1.2.1手术方法(1)CKC操作方法:患者术前行椎管内麻醉,取膀胱截石位,常规消毒铺巾,放置窥阴器,碘试验后在不着色区域外0.3~0.5 cm处用手术刀呈垂直方向做一浅环形切口,以30°~50°角斜向宫颈,锥尖向内斜向宫颈内口,完整锥形切除,切除深度达1.5~2.0 cm,并确定锥形标本的切缘以上无肉眼残留病变,宫颈创面电凝或缝扎止血,填塞碘纺纱于术后24 h取出。(2)LEEP操作方法:患者取膀胱截石位,常规消毒铺巾,放置窥阴器,碘试验明确病变范围。观察病变大小选择三角形电切环型号,使电环能够切至不着色区域外0.3~0.5 cm处,锥高延至宫颈管20~25 mm,设置电凝功率40~50 W,电环顺时针或逆时针方向旋转360°切除宫颈组织,病灶面积大者可分次进行,创面电凝止血。切除组织标记定位送病检。
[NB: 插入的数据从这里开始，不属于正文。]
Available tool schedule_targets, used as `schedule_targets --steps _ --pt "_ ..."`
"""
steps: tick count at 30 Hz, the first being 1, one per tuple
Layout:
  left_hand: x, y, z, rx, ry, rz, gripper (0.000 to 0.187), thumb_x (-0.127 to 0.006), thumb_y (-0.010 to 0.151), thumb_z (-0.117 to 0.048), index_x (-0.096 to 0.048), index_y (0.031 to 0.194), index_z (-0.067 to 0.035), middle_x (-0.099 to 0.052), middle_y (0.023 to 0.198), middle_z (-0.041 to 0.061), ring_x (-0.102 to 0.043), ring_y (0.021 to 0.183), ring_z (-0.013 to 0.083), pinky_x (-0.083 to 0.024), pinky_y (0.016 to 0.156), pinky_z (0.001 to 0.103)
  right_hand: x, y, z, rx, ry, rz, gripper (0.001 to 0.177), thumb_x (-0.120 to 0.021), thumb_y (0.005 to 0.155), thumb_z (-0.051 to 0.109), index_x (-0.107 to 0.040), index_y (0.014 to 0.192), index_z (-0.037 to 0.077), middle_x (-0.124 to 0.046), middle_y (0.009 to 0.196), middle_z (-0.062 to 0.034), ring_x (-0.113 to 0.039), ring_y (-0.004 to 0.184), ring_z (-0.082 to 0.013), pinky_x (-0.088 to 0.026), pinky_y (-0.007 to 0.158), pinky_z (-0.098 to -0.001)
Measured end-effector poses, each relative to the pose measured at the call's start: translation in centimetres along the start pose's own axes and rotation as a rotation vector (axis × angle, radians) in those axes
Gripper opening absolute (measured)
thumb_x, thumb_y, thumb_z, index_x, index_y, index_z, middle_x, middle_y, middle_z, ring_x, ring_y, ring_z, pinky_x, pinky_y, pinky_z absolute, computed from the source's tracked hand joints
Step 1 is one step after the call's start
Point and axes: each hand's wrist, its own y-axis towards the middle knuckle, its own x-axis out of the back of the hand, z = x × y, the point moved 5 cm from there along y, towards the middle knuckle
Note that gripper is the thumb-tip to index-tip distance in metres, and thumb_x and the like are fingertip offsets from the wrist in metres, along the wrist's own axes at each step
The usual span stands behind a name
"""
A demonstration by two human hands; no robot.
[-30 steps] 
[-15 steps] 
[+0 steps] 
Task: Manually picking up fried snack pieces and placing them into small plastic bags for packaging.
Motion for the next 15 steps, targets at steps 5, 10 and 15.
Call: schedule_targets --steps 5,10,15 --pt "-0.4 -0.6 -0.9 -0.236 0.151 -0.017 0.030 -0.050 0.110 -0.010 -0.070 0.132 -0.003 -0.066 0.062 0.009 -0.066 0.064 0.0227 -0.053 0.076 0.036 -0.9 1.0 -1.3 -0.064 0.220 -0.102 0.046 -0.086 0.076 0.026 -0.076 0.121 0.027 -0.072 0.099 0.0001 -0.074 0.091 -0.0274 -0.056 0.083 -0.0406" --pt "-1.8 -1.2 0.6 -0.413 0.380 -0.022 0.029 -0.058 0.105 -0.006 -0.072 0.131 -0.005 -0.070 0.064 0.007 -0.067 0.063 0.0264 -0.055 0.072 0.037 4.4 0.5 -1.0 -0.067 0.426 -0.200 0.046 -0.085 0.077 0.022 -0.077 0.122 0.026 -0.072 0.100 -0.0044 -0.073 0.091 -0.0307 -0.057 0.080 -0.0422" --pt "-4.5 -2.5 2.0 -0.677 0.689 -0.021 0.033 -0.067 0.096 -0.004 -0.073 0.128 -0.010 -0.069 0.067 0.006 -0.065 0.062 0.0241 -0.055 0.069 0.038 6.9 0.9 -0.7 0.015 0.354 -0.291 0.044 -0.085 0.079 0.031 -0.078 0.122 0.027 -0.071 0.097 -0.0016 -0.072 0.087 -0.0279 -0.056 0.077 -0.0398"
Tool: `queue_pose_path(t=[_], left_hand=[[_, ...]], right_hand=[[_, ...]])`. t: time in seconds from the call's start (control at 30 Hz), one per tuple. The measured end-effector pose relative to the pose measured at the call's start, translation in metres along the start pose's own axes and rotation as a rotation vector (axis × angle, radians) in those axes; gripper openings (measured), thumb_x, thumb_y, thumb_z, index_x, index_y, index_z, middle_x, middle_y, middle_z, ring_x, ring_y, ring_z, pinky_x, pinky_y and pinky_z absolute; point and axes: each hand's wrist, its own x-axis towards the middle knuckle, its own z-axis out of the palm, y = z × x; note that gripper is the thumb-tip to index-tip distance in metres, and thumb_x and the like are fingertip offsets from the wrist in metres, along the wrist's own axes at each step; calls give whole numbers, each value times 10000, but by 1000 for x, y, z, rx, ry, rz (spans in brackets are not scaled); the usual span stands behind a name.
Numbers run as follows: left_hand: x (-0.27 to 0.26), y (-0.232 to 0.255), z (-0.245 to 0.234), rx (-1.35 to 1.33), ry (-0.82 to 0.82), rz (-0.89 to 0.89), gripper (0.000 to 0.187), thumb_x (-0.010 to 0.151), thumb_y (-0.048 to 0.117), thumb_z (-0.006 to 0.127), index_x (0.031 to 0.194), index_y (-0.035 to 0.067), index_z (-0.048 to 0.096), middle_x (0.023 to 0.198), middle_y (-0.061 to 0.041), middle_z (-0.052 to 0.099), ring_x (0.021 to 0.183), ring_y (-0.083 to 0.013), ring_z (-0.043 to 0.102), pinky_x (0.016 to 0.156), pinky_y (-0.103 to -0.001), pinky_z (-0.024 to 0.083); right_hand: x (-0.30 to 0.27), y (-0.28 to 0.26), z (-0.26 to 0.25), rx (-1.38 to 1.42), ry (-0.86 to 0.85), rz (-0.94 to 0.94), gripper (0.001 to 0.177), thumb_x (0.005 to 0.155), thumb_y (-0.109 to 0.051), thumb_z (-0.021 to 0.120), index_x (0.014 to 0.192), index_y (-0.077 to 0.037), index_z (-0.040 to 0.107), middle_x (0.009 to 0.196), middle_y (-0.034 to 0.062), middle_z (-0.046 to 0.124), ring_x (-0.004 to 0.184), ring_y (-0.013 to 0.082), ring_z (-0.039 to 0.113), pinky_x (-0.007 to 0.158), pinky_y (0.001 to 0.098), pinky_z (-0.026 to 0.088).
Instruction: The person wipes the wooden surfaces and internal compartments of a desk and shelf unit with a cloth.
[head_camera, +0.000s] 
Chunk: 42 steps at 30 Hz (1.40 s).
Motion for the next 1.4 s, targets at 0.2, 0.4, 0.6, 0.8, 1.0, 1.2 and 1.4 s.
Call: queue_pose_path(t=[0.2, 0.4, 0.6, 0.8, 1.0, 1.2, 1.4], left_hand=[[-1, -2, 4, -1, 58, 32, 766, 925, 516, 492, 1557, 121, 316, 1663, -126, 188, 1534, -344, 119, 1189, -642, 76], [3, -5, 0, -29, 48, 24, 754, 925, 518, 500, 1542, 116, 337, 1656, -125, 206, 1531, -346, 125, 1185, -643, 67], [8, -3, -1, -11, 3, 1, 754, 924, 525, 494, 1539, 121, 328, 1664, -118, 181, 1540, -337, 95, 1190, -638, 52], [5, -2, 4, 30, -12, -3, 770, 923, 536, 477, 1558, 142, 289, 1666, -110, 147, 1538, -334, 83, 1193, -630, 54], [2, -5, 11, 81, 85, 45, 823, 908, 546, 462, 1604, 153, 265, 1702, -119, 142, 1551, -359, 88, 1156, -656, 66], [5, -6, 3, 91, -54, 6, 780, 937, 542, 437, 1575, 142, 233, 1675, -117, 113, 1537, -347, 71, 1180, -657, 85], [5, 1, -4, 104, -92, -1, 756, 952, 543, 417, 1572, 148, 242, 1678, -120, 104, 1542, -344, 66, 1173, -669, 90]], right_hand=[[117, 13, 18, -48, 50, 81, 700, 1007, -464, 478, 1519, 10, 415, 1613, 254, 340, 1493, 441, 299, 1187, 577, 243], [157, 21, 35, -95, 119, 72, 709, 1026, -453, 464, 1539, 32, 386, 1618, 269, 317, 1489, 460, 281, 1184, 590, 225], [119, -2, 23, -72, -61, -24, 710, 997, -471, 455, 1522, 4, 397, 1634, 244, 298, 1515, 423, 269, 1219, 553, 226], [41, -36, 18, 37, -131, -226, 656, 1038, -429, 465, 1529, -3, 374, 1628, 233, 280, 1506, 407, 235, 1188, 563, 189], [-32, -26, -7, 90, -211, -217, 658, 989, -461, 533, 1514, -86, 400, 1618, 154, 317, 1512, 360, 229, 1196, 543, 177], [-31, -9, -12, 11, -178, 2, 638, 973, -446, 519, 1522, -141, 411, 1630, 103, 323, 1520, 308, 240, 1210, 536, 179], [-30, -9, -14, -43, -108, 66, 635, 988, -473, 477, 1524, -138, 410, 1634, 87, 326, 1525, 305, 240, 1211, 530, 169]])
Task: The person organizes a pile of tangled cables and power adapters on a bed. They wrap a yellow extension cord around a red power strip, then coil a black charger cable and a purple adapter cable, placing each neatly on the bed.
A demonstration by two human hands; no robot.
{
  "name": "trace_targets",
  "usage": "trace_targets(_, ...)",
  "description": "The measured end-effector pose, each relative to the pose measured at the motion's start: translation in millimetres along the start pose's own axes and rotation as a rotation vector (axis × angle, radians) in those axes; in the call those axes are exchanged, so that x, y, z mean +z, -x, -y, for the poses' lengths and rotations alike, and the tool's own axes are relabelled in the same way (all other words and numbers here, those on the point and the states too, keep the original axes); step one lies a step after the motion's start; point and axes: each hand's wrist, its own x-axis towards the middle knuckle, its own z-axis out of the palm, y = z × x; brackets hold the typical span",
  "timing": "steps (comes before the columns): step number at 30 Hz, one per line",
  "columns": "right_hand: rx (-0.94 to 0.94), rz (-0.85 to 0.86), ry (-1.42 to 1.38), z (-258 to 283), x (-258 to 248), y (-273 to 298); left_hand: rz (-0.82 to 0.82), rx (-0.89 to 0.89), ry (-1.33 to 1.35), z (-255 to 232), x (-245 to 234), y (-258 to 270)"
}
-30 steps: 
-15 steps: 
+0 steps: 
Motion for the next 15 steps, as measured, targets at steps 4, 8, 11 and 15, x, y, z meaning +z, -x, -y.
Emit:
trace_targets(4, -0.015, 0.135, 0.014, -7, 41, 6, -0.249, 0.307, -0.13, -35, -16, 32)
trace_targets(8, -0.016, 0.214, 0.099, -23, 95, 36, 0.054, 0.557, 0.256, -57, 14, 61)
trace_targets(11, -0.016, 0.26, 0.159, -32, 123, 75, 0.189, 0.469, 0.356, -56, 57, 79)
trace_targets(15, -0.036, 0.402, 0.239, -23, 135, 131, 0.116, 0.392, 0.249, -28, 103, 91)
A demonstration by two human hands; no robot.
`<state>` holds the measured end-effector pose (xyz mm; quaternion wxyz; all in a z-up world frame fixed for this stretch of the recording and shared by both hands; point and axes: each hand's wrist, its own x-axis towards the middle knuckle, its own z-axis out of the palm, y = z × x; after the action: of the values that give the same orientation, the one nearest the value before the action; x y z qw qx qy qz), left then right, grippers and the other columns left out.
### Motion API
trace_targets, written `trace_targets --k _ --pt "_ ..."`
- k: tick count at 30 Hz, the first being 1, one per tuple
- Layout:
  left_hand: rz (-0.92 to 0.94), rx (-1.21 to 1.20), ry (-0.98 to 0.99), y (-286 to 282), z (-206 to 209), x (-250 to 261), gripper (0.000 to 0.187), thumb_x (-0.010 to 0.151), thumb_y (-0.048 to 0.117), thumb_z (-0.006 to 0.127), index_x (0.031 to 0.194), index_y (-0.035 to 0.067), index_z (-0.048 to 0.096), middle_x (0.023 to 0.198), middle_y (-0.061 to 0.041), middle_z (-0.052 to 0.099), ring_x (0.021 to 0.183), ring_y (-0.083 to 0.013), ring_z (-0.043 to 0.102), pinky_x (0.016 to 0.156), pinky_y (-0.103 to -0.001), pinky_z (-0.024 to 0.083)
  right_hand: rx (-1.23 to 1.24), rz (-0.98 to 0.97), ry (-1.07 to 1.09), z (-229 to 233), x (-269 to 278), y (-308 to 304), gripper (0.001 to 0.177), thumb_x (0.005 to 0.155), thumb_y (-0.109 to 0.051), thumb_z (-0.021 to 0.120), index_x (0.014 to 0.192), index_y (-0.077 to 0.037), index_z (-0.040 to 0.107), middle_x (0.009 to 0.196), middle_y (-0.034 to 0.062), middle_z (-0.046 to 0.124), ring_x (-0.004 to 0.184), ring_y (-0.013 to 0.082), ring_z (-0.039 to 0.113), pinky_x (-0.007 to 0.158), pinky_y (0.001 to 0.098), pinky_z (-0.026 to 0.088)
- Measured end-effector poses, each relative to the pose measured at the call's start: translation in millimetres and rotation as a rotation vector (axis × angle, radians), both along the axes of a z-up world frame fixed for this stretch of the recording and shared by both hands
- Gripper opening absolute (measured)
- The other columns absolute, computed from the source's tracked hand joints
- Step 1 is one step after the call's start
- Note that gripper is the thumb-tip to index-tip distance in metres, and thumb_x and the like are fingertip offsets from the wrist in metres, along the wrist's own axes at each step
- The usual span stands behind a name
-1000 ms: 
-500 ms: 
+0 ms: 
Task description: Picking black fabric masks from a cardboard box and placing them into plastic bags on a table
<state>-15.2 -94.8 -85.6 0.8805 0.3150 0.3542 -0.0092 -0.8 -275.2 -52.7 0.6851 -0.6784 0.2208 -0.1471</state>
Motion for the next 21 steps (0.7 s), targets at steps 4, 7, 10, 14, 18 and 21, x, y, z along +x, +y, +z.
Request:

1.2.2随访所有患者均进行专科随访,每3~6个月进行宫颈细胞学和(或)HPV检测(术前有HR-HPV感染者),连续3次正常后,可选择每年1次的细胞学和(或)HPV检测,随访时任一项阳性建议行阴道镜检查。167例患者随访时间12~36个月,平均随访(18.4±5.7)个月。疗效判断标准:经病理检查证实,治疗后3个月内仍存在CIN病变定义为病变残留;治疗后无CIN病变,但后3个月又发现CIN者定义为复发。

1.2.3研究指标(1)术中指标:手术时间、术中出血量比较。(2)术后病理:与阴道镜下活检病理比较,病理升级情况、切缘阳性情况。(3)手术治疗:病灶残留、复发情况、高危HPV持续感染状况。(4)并发症:术后出血、宫颈狭窄。

2结果

2.1术中指标CKC组及LEEP组患者术中出血量分别为(27.0±5.3)mL、(8.8±2.9)mL;手术时间分别为(34.3±8.4)min、(7.2±3.6)min,CKC组术中出血量及手术时间均多于LEEP组,差异有统计学意义(P<0.01)。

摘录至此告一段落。